The SCA had found, as a matter of fact, that the plans approved by the City of Cape Town did not comply with the Zoning Scheme on at least one critical point. But this Court ruled that this contravention was raised in reply rather than in founding papers and would not condone the point, making it a legal technical decision. However, given the real situation on the ground, where the City have, according to the SCA, incorrectly approved plans, the CBRRA and its co-applicant continue to feel justified in bringing this action, both in the public interest and the promotion of proper City governance.
CBRRA stresses that the contention by the Courts, that this is merely a dispute between neighbours, is not the situation – CBRRA embarked on this course of action because it believed that the approval of the plans contravened both Zoning Scheme regulations and Title Deed restrictions and that the application was in the general public interest.
Of course, the Constitutional Court is clearly the end of the line legally and the CBRRA must, and will, abide by its decision.
CBRRA has long fought, what it considers, the City Planning Department’s inequitable planning approval process.

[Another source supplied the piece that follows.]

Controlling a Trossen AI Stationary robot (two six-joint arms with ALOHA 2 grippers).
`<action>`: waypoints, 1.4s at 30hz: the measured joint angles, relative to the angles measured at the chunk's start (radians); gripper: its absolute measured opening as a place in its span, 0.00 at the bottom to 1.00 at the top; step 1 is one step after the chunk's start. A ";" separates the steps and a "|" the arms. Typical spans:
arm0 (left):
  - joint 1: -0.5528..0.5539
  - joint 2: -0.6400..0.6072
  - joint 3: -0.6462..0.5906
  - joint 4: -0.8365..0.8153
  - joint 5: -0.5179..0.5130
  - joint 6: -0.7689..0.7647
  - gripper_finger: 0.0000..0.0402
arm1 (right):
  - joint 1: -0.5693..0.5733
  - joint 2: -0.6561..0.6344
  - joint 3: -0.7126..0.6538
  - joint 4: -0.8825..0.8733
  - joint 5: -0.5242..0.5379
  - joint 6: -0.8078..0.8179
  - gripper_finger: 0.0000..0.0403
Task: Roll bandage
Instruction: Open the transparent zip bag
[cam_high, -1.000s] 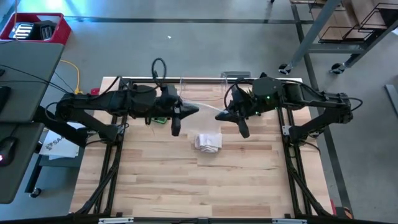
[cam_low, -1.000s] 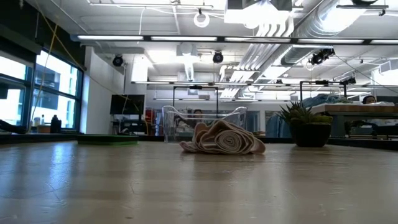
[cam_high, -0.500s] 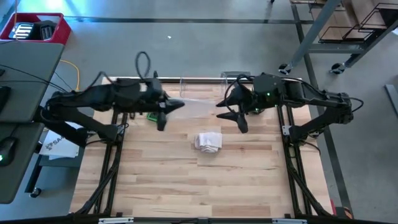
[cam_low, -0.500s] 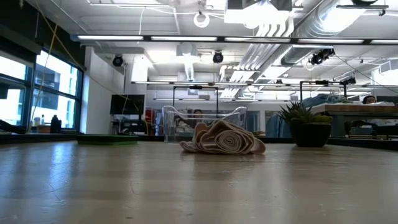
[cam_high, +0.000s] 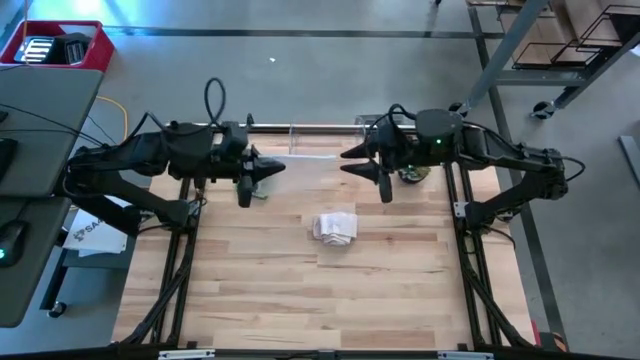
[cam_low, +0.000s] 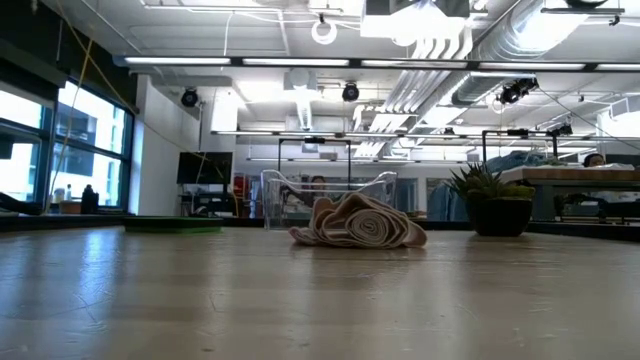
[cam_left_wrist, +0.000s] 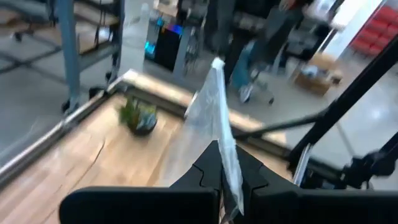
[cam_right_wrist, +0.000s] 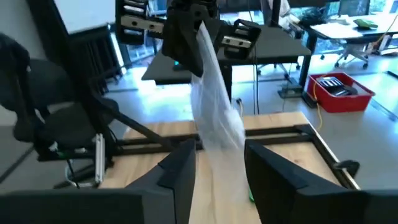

To date, the CBRRA has successfully challenged the City planners’ approval process in 7 cases.
Excluding the technical legal point in this case, that might have been eight. This is CBRRA’s first unsuccessful application.
CBRRA will continue to fight against the City’s frequently incorrect and inconsistent planning approval process. The number of other cases brought successfully against the City in other suburbs suggests that civic action of this nature is both necessary and in the general interest of the ratepayers of Cape Town.